SFTSV antibody positivity among residents living in SFTS-endemic regions in Japan
The antibody-positive rate survey is carried out for residents of regions with many SFTS reports in Japan. In Ehime prefecture, SFTSV antibody tests were conducted on 694 subjects (319 males and 375 females) who were considered to be high-risk groups for SFTS; aged 50 years old or older, and engaged in agriculture and forestry in SFTS-endemic areas. Only one subject (0.14%) was SFTSV- antibody positive.
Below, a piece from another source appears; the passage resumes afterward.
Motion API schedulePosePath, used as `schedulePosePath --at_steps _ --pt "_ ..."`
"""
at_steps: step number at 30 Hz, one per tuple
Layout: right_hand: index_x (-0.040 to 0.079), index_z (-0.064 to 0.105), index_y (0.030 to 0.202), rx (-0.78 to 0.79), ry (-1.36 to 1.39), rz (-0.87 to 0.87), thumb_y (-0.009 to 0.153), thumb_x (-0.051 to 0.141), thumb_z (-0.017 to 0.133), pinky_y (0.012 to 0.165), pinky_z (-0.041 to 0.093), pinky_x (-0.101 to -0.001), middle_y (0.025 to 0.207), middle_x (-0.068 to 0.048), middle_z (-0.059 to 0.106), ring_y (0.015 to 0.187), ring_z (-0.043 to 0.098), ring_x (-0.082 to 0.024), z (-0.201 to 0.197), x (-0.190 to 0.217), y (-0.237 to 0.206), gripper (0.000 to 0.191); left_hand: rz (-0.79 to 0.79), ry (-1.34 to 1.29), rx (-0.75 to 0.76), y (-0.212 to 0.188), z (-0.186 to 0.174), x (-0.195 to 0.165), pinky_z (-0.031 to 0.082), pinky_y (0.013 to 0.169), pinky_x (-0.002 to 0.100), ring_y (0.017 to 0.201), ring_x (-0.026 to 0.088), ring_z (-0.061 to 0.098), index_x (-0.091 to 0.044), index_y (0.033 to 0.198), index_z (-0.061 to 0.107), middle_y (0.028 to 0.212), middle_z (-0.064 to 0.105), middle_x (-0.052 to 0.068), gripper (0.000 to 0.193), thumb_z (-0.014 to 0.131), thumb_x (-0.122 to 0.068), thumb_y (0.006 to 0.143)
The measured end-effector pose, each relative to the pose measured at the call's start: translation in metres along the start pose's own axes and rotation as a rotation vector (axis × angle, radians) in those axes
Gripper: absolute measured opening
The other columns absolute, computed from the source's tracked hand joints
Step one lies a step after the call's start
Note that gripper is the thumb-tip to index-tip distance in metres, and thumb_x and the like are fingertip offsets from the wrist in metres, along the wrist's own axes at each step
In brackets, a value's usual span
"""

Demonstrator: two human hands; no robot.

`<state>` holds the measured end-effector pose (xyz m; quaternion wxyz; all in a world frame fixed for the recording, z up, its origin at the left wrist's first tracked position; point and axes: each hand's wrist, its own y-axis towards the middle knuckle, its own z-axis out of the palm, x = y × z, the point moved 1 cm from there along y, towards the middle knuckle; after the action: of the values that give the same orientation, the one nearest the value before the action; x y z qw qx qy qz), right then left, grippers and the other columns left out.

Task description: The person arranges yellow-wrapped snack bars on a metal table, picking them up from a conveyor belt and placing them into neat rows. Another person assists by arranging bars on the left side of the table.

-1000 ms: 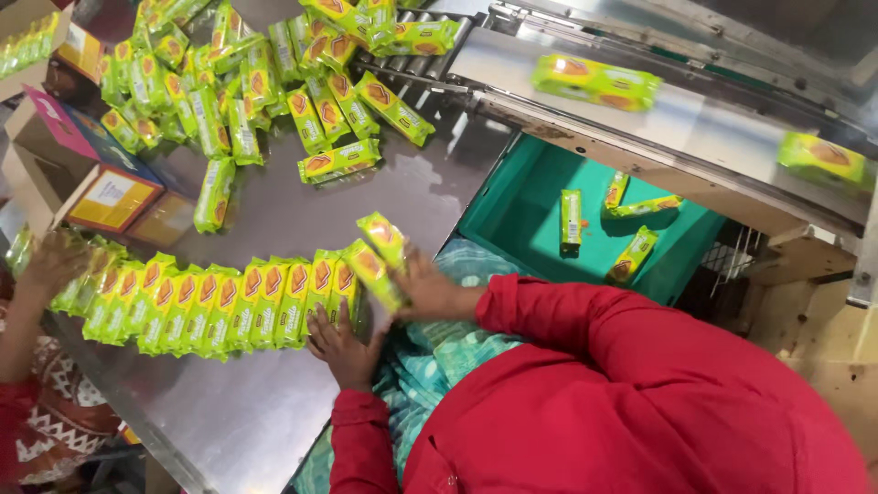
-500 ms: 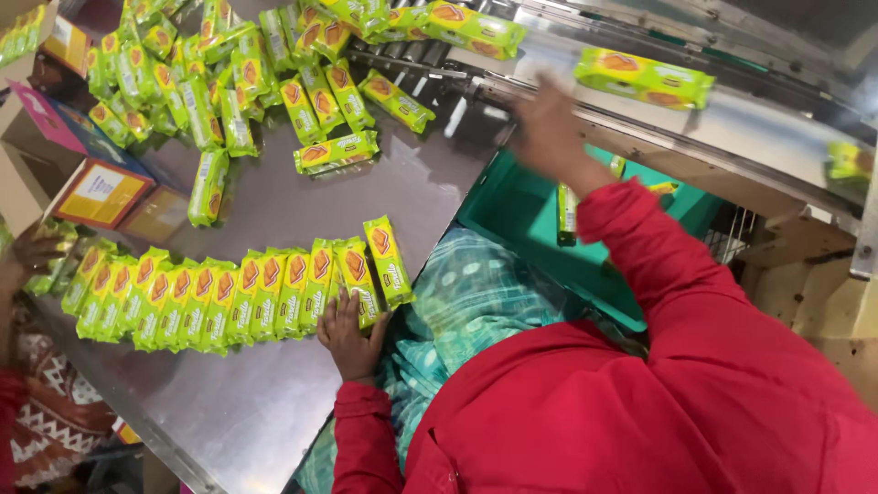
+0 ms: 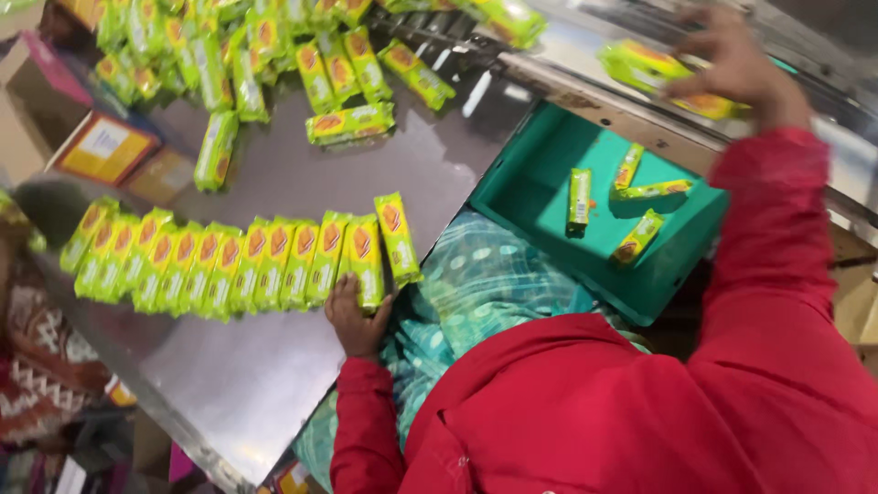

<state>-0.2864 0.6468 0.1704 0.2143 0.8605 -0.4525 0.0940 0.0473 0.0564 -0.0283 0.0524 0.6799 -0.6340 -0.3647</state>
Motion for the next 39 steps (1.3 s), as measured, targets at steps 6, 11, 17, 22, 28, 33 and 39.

A similar survey was also conducted in the endemic areas in Kagoshima prefecture, and among 646 subjects, two (0.3%) were SFTSV antibody-positive. Although the antibody-positivity among the inhabitants in these endemic areas was not high, further investigations are necessary (see p. 119 of this issue).
Challenges for the future
People living in areas where SFTSV exists in nature are at risk of infection. Although it is a tick-borne disease, it has been confirmed that humans infected with SFTSV from companion animals, such as cats and dogs, can not only develop the disease but may also die. In Japan, a case of suspected human-to-human SFTSV transmission among family members was reported, and in China and Korea, cases of infection from patients to medical workers were also reported. Preventing work-related infections is an important and urgent challenge. Currently, as there is no effective vaccine or therapy, symptomatic treatment is administered for SFTS, and the development of specific therapeutic agents is anticipated (see p. 120 of this issue). At present, clinical research on favipiravir (see p. 121 of this issue), which is expected to be an effective anti-SFTSV drug, and studies on other anti-SFTSV drugs are being conducted. Six years have passed since the identification of the first SFTS patient in Japan, and the need for studies on treatment and prevention is increasing.